The Trees
- First edition
- Author: Conrad Richter
- Language: English
- Publisher: Alfred A. Knopf
- Publication date: 1940
- Publication place: United States
- Published in English: March 1, 1940
- Media type: Print (hardback & paperback)
- Followed by: The Fields, The Town

= The Trees (Richter novel) =

1940 book by Conrad Richter

The Trees, the first novel of Conrad Richter's trilogy The Awakening Land, is set in the wilderness of central Ohio (c. 1795). The simple plot — composed of what are essentially episodes in the life of a pioneer family before the virgin hardwood forest was cut down — is told in a third-person narration rich with folklore and suggestive of early backwoods speech.
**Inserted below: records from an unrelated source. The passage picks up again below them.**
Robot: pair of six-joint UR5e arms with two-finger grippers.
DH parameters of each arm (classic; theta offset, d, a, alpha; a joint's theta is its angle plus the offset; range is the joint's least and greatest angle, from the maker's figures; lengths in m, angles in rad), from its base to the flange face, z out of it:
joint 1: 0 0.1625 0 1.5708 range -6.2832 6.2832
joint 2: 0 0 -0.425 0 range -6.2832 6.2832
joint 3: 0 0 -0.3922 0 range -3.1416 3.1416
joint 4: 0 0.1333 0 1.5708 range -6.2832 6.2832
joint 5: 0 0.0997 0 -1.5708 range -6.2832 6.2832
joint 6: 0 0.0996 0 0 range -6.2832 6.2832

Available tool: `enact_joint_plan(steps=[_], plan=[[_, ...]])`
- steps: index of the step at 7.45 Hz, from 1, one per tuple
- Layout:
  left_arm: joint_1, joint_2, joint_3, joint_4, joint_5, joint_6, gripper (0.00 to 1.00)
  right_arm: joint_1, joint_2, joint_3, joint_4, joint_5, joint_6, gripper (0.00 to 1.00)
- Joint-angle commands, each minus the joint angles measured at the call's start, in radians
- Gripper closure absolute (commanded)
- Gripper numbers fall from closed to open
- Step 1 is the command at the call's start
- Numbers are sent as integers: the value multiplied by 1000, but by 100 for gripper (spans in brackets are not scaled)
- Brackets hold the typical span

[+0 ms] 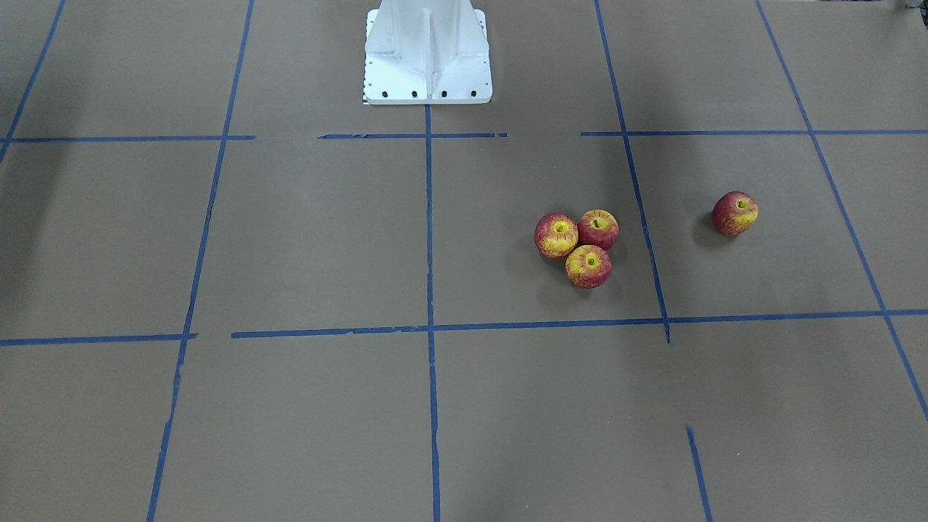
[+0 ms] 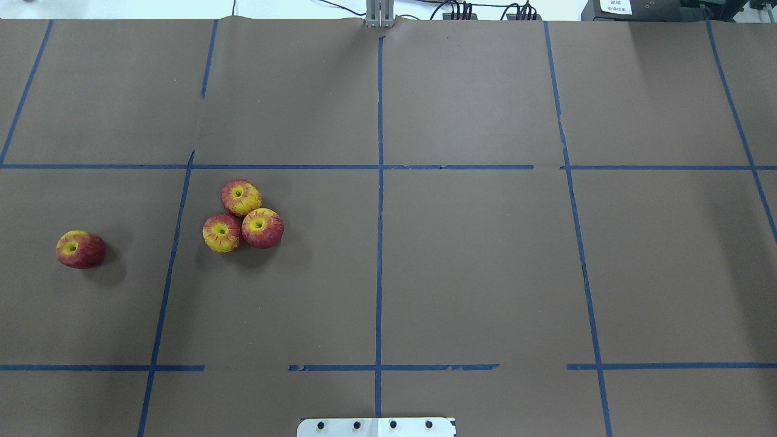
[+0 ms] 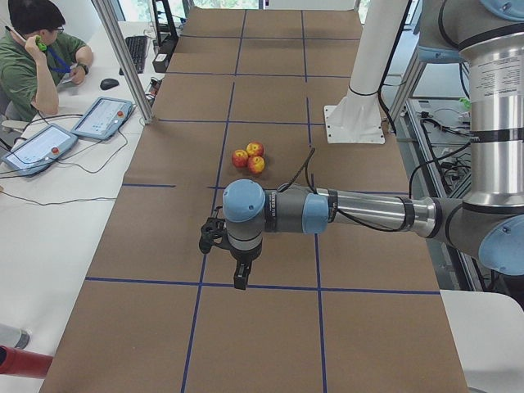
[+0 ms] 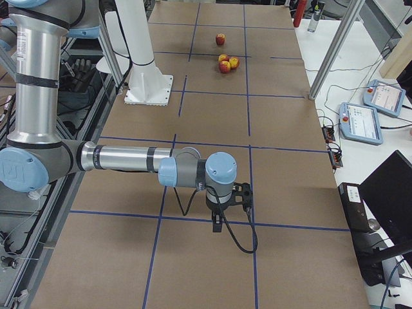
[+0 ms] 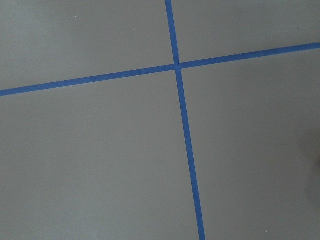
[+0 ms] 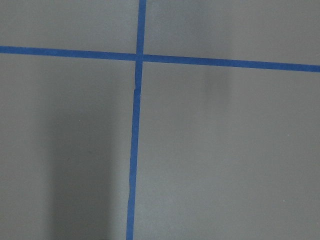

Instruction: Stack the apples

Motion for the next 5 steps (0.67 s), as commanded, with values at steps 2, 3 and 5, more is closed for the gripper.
enact_joint_plan(steps=[2, 3, 5], plan=[[2, -12, 15, 0, -1, 1, 0, 0, 0, 0, 0, 0, 0, 0], [2, -15, 18, -5, 0, -5, 0, 0, 0, 0, 0, 0, 0, 0], [5, -21, -1, -82, -1, -12, 0, 0, 0, 0, 0, 0, 0, 0]])
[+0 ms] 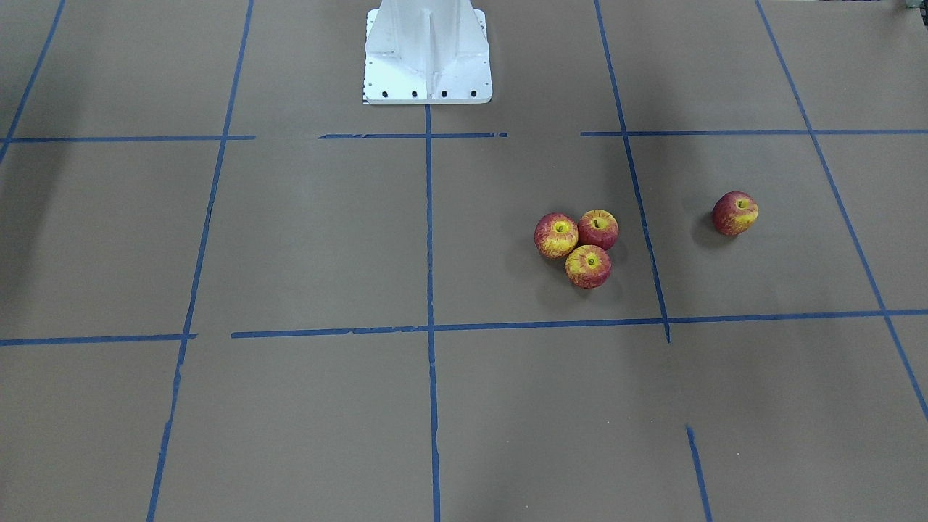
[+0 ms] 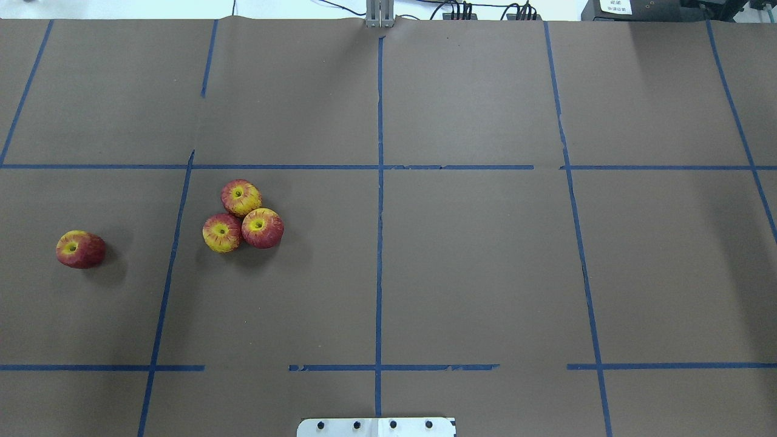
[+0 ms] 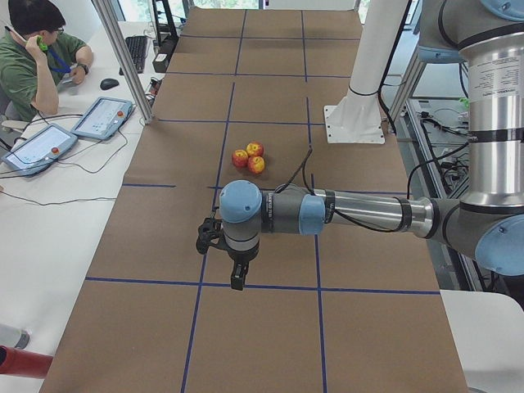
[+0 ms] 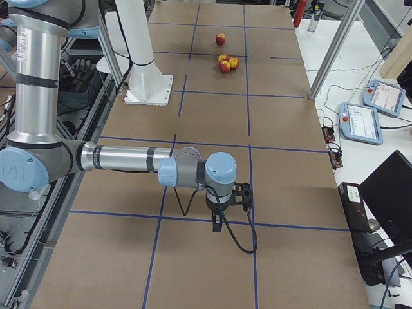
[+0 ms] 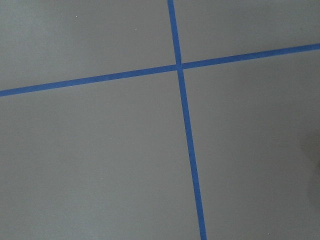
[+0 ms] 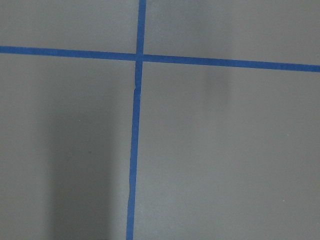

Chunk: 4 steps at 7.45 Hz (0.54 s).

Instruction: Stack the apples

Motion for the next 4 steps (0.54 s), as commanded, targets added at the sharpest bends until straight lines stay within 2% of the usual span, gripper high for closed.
enact_joint_plan(steps=[1, 3, 4], plan=[[22, -8, -42, -99, -40, -98, 0, 0, 0, 0, 0, 0, 0, 0], [181, -4, -32, -318, -29, -377, 0, 0, 0, 0, 0, 0, 0, 0], [250, 1, -33, -388, -19, -506, 0, 0, 0, 0, 0, 0, 0, 0]])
The central character is Sayward Luckett, the eldest daughter in a family who the narrator says "followed the woods as some families follow the sea." The book was published by Alfred A. Knopf in 1940.
The Trees was followed by The Fields (1946) and The Town (1950). A single-volume trilogy was published in 1966.

==Plot summary==
Worth Luckett is a "woodsy" who provides for his family by hunting wild animals for food and trading their pelts for other commodities they need. When Worth notices that the wild game is leaving the woods near their settlement in Pennsylvania, he convinces his wife and family to move to where the animal population is more plentiful. They migrate into the Ohio Valley, in the fictional county of Shawanee, where they construct a log cabin. They are soon joined by other settlers, who form the beginnings of a community.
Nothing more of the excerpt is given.